Prince Edward Island has also received tens of thousands of visitors from the Atlantic since the opening in early July of the “bubble»Regional deconfinement. As of Tuesday, the province had checked some 61,430 vehicles exiting the Confederation Bridge and at the ferry wharf in Northumberland Ferries.
Dr Heather Morrison says she is drawing important lessons from the first wave of COVID-19, which allow her to anticipate a resurgence of the virus. “We have learned so much that we are much better prepared to react [à une possible deuxième vague] this autumn», She indicates.
For example, Prince Edward Island is now the third Canadian province that performs the most drug tests per capita, behind Ontario and Alberta, when it was totally dependent on the National Microbiology Laboratory in Canada. start of the pandemic, underlines the chief health officer.

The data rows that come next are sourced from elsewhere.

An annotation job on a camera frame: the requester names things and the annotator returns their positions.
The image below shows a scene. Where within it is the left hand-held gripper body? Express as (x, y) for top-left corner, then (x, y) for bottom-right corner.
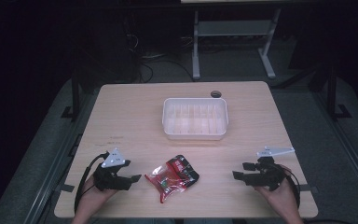
(92, 147), (133, 192)

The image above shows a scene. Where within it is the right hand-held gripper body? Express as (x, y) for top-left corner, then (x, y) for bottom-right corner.
(245, 146), (296, 192)

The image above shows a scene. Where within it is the red and black snack packet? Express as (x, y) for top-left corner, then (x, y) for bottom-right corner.
(144, 154), (200, 204)

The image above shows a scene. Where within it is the white plastic bin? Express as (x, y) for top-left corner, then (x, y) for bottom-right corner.
(161, 97), (229, 141)

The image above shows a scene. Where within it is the person's left hand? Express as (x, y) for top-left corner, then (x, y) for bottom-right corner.
(81, 175), (119, 206)

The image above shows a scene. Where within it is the person's right hand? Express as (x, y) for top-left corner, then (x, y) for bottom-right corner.
(253, 164), (297, 211)

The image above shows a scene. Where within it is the black tape strip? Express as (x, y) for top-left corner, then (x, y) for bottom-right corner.
(55, 183), (76, 193)
(297, 184), (319, 194)

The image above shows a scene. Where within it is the black metal stand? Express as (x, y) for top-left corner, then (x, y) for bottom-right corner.
(325, 62), (352, 121)

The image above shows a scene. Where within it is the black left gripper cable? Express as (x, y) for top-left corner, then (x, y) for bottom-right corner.
(74, 151), (110, 214)

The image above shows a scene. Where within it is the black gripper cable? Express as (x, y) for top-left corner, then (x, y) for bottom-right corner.
(279, 166), (301, 209)
(74, 151), (110, 214)

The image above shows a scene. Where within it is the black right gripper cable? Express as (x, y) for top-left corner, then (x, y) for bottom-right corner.
(279, 166), (301, 209)

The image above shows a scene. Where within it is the bundle of floor cables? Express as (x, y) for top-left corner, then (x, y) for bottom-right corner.
(125, 32), (197, 84)

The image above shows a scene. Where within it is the white metal table frame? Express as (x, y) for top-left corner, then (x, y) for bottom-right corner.
(191, 7), (282, 81)

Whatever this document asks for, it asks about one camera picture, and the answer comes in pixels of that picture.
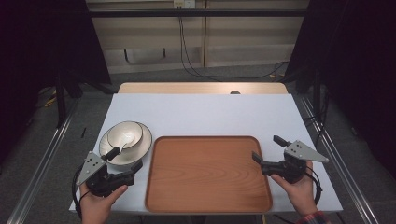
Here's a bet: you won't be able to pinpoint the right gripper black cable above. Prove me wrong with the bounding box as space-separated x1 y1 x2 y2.
305 166 323 206

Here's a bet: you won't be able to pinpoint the black horizontal bar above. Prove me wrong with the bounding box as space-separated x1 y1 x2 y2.
88 8 308 19

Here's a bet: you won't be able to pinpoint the black curtain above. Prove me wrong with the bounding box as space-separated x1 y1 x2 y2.
284 0 396 171
0 0 112 162

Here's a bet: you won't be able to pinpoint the white table cover board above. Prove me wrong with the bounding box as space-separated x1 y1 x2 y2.
68 92 344 216

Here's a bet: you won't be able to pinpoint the wooden tray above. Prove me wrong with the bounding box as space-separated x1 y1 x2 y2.
144 135 274 215

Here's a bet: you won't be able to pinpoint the metal floor rail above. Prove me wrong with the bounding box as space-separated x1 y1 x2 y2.
298 96 381 224
6 102 80 224

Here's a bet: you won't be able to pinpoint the white wall socket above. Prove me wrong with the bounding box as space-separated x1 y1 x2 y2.
173 0 197 9

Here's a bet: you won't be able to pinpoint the white bowl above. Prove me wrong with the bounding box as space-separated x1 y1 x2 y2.
106 120 144 150

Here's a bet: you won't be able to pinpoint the person's right hand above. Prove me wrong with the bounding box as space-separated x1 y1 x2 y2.
270 161 318 217

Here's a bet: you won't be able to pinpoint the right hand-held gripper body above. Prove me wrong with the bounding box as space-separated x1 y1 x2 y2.
261 139 330 185

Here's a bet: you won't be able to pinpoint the yellow cable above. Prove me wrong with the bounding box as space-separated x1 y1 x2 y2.
42 88 58 108

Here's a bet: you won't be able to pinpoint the person's left hand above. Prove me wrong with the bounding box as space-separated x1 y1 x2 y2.
78 183 129 224

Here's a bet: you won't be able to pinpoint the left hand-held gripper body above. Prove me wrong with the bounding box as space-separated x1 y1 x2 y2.
75 150 139 198

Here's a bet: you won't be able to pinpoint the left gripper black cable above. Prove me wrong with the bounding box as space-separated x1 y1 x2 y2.
71 163 92 220

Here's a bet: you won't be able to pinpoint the black metal stand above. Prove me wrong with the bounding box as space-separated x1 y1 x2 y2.
54 73 68 128
312 68 322 120

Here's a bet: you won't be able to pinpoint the light wooden table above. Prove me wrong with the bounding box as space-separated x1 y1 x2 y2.
117 81 290 95

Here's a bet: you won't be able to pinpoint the white plate with dark rim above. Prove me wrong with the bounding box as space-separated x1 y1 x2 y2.
98 121 153 167

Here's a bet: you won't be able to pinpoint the black wall cables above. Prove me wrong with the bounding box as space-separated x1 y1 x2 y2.
177 16 290 80

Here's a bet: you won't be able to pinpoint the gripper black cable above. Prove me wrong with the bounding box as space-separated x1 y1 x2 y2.
71 163 92 220
305 166 323 206

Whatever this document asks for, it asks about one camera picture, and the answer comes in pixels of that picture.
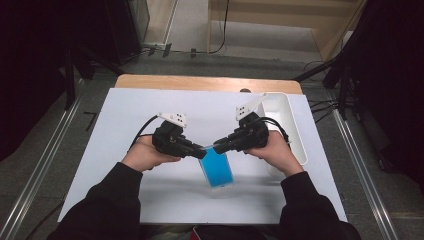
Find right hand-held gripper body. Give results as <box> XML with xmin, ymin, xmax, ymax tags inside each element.
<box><xmin>229</xmin><ymin>93</ymin><xmax>270</xmax><ymax>152</ymax></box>

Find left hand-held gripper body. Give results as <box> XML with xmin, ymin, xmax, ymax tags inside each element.
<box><xmin>152</xmin><ymin>112</ymin><xmax>198</xmax><ymax>158</ymax></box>

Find white plastic bin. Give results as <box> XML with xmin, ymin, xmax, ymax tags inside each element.
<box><xmin>259</xmin><ymin>91</ymin><xmax>308</xmax><ymax>177</ymax></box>

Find person's left hand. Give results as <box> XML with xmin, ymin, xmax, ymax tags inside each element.
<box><xmin>120</xmin><ymin>134</ymin><xmax>183</xmax><ymax>173</ymax></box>

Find person's right hand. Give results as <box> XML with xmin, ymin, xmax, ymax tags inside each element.
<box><xmin>244</xmin><ymin>130</ymin><xmax>305</xmax><ymax>178</ymax></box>

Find white board mat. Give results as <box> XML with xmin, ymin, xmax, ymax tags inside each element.
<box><xmin>57</xmin><ymin>87</ymin><xmax>348</xmax><ymax>225</ymax></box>

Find wooden table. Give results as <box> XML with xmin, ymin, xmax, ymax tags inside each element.
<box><xmin>114</xmin><ymin>73</ymin><xmax>304</xmax><ymax>95</ymax></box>

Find black metal stand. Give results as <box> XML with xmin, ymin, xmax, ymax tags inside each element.
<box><xmin>293</xmin><ymin>56</ymin><xmax>354</xmax><ymax>121</ymax></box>
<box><xmin>63</xmin><ymin>46</ymin><xmax>124</xmax><ymax>111</ymax></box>

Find light wooden shelf unit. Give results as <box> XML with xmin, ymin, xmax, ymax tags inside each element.
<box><xmin>206</xmin><ymin>0</ymin><xmax>368</xmax><ymax>63</ymax></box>

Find black cabinet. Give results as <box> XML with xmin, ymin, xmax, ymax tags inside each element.
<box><xmin>103</xmin><ymin>0</ymin><xmax>151</xmax><ymax>66</ymax></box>

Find dark curtain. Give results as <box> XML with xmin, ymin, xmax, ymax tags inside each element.
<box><xmin>343</xmin><ymin>0</ymin><xmax>424</xmax><ymax>193</ymax></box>
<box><xmin>0</xmin><ymin>0</ymin><xmax>111</xmax><ymax>163</ymax></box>

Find right hand-held gripper cable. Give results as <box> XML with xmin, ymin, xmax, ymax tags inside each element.
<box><xmin>259</xmin><ymin>116</ymin><xmax>292</xmax><ymax>147</ymax></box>

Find hand-held gripper cable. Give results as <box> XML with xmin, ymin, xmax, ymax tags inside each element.
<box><xmin>259</xmin><ymin>116</ymin><xmax>292</xmax><ymax>147</ymax></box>
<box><xmin>24</xmin><ymin>114</ymin><xmax>160</xmax><ymax>240</ymax></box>

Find left hand-held gripper cable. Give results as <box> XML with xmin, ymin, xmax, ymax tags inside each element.
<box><xmin>24</xmin><ymin>114</ymin><xmax>160</xmax><ymax>240</ymax></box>

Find black floor cables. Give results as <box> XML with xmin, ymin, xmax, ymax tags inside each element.
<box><xmin>308</xmin><ymin>98</ymin><xmax>344</xmax><ymax>124</ymax></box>

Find black hanging cable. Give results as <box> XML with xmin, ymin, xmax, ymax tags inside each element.
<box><xmin>209</xmin><ymin>0</ymin><xmax>231</xmax><ymax>55</ymax></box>

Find metal floor rail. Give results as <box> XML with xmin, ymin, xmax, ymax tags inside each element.
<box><xmin>0</xmin><ymin>96</ymin><xmax>83</xmax><ymax>240</ymax></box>
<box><xmin>333</xmin><ymin>109</ymin><xmax>399</xmax><ymax>240</ymax></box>

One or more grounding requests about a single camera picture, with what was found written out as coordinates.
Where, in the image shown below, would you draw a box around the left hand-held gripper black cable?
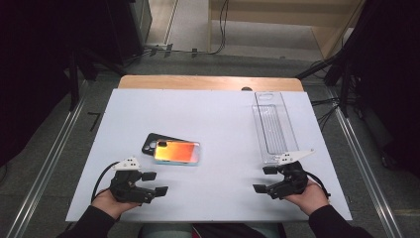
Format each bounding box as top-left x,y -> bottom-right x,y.
90,161 -> 120,204

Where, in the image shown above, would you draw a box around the hand-held gripper black cable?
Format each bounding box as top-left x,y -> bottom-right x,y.
305,171 -> 332,199
90,161 -> 120,204

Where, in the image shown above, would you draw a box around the hanging black cable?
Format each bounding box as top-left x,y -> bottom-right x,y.
143,0 -> 231,57

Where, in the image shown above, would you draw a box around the dark cabinet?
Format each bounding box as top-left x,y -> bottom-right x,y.
105,0 -> 153,63

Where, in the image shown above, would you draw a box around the black phone case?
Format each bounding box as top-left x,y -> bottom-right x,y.
141,132 -> 186,157

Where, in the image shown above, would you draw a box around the right hand-held gripper black cable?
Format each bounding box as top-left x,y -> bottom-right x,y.
305,171 -> 332,199

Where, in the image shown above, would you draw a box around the clear plastic tray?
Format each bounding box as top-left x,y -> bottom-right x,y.
252,91 -> 300,166

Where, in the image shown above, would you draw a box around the light wooden shelf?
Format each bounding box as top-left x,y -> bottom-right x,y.
207,0 -> 366,59

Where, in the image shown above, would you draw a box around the black stand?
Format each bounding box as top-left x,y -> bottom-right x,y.
295,49 -> 351,117
67,49 -> 127,112

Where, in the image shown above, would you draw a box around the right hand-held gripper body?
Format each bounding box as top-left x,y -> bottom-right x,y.
266,149 -> 316,200

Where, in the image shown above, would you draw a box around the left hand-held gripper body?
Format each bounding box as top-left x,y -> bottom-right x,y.
109,156 -> 157,204

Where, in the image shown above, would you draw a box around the person's left hand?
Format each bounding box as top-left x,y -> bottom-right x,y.
91,187 -> 142,220

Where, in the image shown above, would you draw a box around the person's right hand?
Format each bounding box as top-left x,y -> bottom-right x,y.
284,179 -> 330,216

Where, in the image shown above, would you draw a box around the shiny orange phone case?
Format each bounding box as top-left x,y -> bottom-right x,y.
153,139 -> 201,167

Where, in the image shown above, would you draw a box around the metal floor rail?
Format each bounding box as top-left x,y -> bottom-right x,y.
326,87 -> 404,238
6,78 -> 90,238

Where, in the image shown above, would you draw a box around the black curtain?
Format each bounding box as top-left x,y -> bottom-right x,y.
343,0 -> 420,179
0,0 -> 110,167

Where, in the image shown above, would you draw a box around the white board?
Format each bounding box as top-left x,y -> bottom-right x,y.
64,88 -> 353,222

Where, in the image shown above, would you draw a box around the black floor cables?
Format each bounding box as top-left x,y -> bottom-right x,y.
310,97 -> 341,132

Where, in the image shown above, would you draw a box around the wooden table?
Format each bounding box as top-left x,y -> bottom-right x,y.
117,74 -> 305,92

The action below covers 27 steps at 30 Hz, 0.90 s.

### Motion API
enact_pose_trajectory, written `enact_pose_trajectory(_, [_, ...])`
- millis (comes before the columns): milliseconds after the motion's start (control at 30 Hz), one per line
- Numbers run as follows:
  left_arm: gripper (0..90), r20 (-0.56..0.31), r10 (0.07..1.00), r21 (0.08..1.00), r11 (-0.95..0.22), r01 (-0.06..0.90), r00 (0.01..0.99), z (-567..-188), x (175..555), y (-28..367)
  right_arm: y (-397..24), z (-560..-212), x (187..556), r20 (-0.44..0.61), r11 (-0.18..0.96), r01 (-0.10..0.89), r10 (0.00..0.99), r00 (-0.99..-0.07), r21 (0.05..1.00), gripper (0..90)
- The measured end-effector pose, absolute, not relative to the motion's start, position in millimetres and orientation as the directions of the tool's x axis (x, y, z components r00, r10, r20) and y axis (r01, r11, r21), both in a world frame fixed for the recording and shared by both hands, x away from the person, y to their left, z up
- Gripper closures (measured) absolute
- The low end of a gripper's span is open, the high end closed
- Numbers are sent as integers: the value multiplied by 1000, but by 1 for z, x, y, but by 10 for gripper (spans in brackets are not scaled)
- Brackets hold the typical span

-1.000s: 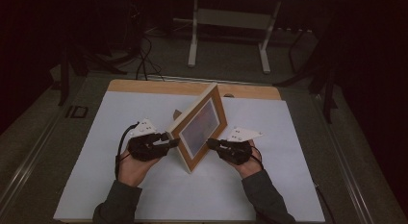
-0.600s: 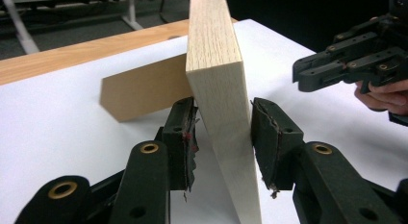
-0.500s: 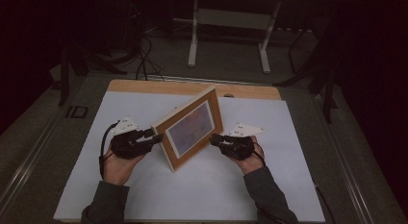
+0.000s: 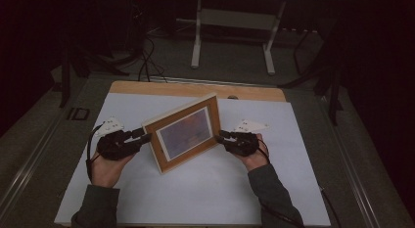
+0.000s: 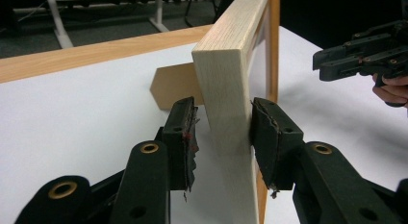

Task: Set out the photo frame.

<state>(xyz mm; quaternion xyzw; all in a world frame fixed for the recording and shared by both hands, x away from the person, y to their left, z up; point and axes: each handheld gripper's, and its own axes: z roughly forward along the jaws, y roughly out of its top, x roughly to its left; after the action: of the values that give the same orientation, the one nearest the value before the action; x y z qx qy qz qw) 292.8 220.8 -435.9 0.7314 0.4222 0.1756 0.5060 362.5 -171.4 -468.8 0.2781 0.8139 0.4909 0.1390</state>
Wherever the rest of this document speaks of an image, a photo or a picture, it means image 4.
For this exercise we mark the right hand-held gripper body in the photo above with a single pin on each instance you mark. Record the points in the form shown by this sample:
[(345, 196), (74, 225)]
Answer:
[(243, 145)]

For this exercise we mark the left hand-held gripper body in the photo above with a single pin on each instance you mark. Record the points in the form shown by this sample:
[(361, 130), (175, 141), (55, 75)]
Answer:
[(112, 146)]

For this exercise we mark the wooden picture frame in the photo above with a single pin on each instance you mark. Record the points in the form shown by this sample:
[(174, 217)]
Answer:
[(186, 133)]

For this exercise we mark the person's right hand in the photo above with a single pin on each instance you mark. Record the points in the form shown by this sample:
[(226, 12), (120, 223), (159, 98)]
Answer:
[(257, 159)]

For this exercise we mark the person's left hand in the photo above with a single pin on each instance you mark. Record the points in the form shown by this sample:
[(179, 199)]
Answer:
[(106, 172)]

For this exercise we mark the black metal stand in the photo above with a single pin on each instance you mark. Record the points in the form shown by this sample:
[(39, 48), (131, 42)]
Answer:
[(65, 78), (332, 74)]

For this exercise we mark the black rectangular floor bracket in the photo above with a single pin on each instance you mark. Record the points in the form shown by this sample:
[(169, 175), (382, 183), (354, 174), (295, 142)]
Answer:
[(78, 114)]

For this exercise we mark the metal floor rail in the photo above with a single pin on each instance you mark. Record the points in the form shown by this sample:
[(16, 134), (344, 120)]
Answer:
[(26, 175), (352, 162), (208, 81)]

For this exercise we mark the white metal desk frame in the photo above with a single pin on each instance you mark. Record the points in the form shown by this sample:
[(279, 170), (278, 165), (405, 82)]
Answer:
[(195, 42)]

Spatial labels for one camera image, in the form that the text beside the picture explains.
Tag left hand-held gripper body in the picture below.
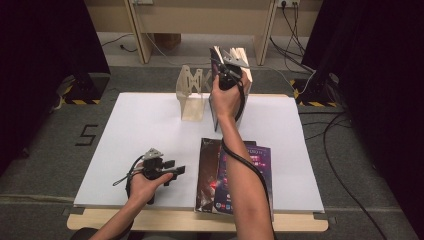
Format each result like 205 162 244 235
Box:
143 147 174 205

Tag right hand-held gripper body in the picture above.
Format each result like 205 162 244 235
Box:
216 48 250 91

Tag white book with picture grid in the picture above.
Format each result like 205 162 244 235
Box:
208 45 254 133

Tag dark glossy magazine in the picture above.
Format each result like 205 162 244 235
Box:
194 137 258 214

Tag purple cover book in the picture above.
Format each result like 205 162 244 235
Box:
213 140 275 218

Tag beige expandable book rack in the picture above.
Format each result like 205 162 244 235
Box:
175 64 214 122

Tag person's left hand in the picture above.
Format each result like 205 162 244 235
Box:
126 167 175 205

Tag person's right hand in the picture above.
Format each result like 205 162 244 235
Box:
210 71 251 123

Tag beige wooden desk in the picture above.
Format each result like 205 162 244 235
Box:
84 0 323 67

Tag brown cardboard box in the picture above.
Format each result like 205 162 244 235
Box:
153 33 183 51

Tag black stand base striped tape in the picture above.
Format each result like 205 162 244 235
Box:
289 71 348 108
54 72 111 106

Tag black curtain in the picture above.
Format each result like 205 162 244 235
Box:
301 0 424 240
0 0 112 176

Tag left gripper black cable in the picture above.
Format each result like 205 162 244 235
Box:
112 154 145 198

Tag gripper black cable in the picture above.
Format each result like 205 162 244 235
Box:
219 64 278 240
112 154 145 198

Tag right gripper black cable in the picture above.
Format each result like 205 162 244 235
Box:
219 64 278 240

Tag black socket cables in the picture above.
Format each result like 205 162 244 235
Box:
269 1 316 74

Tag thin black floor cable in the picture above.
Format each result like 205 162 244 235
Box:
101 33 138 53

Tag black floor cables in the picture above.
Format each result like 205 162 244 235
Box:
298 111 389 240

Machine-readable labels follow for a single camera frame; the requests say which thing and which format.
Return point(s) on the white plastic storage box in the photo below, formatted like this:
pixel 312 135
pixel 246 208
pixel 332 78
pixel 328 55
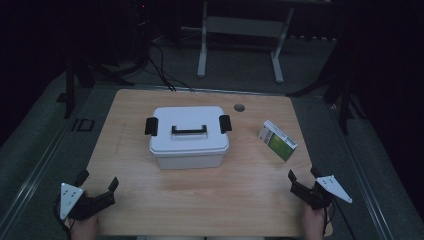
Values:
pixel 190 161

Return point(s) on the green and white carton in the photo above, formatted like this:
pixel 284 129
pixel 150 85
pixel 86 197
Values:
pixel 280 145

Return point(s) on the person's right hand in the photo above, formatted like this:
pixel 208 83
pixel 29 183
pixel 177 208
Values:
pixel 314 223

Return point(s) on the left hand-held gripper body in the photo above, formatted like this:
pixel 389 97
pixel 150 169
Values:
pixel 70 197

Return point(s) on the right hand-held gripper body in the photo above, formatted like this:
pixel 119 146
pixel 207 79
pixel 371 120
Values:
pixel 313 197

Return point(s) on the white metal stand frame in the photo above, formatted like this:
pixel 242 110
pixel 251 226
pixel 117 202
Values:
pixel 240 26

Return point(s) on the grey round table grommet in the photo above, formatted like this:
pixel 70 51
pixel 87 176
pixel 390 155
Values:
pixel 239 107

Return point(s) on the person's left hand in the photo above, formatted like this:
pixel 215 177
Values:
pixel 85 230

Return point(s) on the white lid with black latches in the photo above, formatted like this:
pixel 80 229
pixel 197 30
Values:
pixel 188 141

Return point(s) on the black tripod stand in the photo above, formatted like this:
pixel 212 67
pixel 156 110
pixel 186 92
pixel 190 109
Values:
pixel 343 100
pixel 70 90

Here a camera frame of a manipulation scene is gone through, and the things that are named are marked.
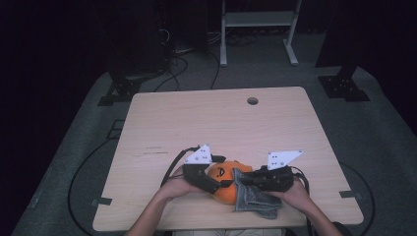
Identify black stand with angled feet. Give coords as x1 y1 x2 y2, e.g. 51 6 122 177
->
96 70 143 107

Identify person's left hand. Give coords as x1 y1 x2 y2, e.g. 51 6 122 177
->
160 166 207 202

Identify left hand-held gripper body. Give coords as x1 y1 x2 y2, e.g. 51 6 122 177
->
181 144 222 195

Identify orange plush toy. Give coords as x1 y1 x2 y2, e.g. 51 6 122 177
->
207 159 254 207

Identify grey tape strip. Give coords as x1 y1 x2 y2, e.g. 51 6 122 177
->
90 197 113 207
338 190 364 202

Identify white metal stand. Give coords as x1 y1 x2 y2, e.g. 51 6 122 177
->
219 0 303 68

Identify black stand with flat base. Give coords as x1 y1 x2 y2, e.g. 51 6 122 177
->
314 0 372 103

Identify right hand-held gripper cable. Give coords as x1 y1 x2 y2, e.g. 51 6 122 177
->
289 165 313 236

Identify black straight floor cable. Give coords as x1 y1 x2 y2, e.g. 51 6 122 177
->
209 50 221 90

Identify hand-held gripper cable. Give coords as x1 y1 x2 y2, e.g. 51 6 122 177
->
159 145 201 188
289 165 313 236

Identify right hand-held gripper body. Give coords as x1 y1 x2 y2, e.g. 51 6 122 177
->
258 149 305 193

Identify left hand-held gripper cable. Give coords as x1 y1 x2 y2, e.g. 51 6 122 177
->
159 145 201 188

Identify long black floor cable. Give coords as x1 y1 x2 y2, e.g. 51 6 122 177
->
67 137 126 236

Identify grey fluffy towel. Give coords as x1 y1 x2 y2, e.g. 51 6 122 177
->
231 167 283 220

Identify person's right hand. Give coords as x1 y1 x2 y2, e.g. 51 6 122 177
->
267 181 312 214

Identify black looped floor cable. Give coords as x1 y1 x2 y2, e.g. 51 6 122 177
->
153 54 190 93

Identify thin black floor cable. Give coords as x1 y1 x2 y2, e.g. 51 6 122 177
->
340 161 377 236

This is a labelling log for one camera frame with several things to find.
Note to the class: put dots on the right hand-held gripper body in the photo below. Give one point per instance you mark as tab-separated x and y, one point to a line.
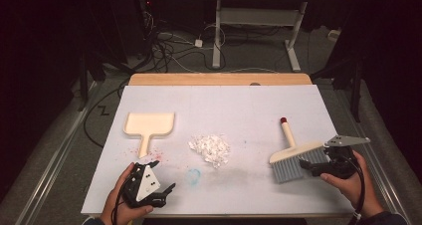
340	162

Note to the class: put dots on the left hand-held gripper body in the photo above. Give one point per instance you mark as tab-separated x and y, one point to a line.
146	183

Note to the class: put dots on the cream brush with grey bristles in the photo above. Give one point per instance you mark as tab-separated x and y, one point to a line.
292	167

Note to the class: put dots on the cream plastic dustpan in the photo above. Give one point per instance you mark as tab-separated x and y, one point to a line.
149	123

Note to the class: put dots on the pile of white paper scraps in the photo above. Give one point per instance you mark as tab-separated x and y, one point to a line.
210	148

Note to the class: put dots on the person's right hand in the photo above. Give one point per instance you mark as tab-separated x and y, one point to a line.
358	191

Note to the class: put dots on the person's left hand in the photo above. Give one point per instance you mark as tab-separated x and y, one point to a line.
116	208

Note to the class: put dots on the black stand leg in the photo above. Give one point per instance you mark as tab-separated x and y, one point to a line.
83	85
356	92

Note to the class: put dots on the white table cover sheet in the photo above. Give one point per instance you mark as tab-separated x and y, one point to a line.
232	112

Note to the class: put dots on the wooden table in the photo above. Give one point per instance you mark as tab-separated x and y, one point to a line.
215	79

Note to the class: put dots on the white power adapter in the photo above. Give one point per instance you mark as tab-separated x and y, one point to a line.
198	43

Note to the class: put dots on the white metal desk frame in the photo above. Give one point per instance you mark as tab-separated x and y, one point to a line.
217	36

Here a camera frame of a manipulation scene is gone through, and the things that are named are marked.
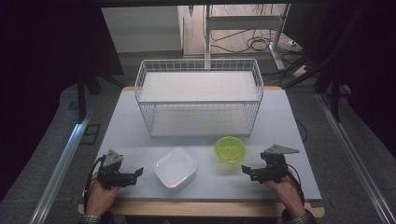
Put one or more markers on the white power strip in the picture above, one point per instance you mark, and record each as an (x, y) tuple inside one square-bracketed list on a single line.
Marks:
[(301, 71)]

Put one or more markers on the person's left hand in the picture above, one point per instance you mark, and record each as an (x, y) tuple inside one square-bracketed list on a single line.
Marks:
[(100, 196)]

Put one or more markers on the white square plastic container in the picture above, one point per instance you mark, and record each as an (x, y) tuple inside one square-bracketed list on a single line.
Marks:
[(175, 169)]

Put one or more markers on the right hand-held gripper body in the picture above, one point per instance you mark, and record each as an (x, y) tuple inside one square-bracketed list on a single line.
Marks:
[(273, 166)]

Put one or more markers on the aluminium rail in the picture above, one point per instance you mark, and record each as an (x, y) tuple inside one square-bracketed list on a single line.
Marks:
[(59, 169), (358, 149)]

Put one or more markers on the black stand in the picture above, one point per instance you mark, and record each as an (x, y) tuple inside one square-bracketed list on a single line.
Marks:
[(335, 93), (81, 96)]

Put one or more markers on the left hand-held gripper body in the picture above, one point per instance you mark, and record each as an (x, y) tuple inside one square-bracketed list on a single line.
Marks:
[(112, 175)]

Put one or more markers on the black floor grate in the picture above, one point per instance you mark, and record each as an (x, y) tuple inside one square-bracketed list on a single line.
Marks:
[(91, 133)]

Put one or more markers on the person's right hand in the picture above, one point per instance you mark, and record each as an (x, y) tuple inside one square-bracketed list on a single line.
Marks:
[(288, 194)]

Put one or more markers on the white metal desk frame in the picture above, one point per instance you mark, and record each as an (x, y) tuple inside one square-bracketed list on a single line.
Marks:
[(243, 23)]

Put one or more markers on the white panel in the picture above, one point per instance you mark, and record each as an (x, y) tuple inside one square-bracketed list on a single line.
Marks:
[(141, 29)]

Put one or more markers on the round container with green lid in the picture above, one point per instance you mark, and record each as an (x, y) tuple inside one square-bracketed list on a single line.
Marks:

However, Dr. Heather Morrison says she prefers to wait for the results of the Ontario trial of one new federal COVID-19 exposure notification application before recommending its use in the island province. “We need to make sure the app meets the needs of Islanders and also protects their personal data», She insists.
In addition, the government of Prince Edward Island is announcing that as of September 1, the 152 childcare centers in the province will be able to resume their full activities, including the programs offered before and after the school hours, to support returning parents.
The island province no longer has any active cases of respiratory disease.